Um Xander never married Anya remember he left her in "Hells Bells". Regarding killing Xander instead of Tara...who would reach out then to Willow to prevent her from destroying the world? Xander plays a vital role in helping to heal her somewhat. Also Tara was killed by accident remember, she was not Warren's primary target, Buffy was. Tara just happened to get caught in the cross fire. Xander was confronting Buffy regarding her relationship with Spike remember in the backyard when Warren appears and shoots...it misses Buffy goes over her shoulder and into Willow's bedroom breaks the window and pierces Tara. He could have pointed the gun at Xander and killed him but his intention was to kill Buffy and missed. Warren was a coward with a gun who didn't know how to fire it properly and his actions resulted in an accidental death that triggers Willow's down hill spiral into darkness. I disagree that Xander would have had any more poignancy and I'm a huge Xander fan.

As I said, Tara would be the one who reaches out to Willow and pulls her back from the brink of darkness over Xander's death. Xander dying and causing Willow to go to the dark side has just as much potency as Tara dying and causing Willow to go to the dark side. Plus, as I said before, it isn't the 'GLBT person dies' meme we've seen in art for over a century, but an even better one; the 'happy-go-lucky puppydog character that everybody loves' which isn't done as much and frankly, should be. It would have been nice to see a positive GLBT relationship thrive and get through adversity rather than see it just be snuffed so that one character goes through darkness to see the light.
 
To those who have already read Season 5 of AU Buffy, I've added a scene at the end of the series featuring Fray.

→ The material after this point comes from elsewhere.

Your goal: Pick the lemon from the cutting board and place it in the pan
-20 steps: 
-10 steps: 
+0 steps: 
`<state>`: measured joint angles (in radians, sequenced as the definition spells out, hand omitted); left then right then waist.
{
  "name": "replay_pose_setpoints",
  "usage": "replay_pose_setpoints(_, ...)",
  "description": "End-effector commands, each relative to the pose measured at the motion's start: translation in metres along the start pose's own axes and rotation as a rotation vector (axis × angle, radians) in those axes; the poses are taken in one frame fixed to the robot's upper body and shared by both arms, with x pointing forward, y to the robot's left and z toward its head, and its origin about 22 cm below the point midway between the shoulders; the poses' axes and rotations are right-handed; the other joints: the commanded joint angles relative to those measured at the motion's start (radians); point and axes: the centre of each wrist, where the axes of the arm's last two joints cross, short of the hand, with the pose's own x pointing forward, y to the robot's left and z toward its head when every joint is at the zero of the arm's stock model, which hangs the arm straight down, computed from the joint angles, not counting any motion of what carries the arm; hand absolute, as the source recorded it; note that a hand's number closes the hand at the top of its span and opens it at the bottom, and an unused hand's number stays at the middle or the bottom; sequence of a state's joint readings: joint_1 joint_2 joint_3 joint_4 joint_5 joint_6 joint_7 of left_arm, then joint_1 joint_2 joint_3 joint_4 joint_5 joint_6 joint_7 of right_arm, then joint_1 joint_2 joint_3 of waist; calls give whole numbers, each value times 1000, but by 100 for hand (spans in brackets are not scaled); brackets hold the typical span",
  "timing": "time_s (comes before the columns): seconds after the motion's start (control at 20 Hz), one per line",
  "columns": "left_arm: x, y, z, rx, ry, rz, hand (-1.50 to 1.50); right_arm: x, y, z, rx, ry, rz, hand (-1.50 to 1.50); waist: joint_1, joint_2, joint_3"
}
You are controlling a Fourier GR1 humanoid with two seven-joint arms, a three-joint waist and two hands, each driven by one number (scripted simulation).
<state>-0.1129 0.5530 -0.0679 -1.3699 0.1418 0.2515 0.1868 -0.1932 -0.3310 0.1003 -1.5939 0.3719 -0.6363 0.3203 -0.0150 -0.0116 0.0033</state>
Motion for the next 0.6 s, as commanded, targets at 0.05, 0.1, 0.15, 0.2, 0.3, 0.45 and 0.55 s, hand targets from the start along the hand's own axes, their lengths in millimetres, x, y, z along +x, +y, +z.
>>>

On another subject, Admiral Young and Dusty Ayres: you both make interesting points.
 
The first two seasons are pretty much perfect, although I would make it 100% clear that Drusilla is the gypsy that got Angel cursed with his soul. If you listen to the what that gypsy was, what abilities she had, and what Angel did to her, and listen to Drusilla's backstory, you find they're pretty much the same. I think, indeed, originally that Drusilla and the gypsy are one and the same.

S3 is where it starts to unravel, and thus this is where the biggest changes have to be. First; Xander does NOT get reduced to a donut-running boy who can't do anything. During the summer Xander was the leader of their group as the fought vampires, how the leader gets to be reduced to a donut boy is beyond me. Also, in S2 Buffy was the one doing the donut running, as she didn't have what it took to do the research, Xander and Willow on the other hand are the ones doing research and use the donuts to keep going all night.

As such, during S3, Xander should really keep performing somewhat of a leadership role; his night hawk role, although less 100% in charge.

This works perfect, as in S4 when he returns from his trip and is estranged from his college going friends, he goes about hunting vamps and demons on his own, and saves one of the Initiative teams, which gets him recruited. Riley's story in the original S4, will become Xander's story: the professor pumps him full of drugs, gets separated from his friends, and starts seeing the Initiative from both the drugs, and his sense of duty and following orders partially instilled by the solidier he dressed as his new family and friends. Riley either doesn't exist at all, or is a mere recurring character as Buffy's squeeze.

This has the advantage of keeping the cast smaller, (there's also no need for Anya), but the story itself is much more visceral; first the estranging story line, as Xander is genuinely gone, as well as Xander being part of the Initiative as opposed to Riley. Riley only just arrived in the cast, he simply wasn't around long enough to instill an emotional response into the audience. His getting out is just, meh - it doesn't help that he's boring. Thus have it happen one of the core four, Xander, would tighten the season and produce a much more interesting and emotionally charged storyline.

Oh, and Spike, the moment his information runs out and can no longer help, he gets dusted right away after that. The Scoobs keep looking like idiots not dusting the vamp.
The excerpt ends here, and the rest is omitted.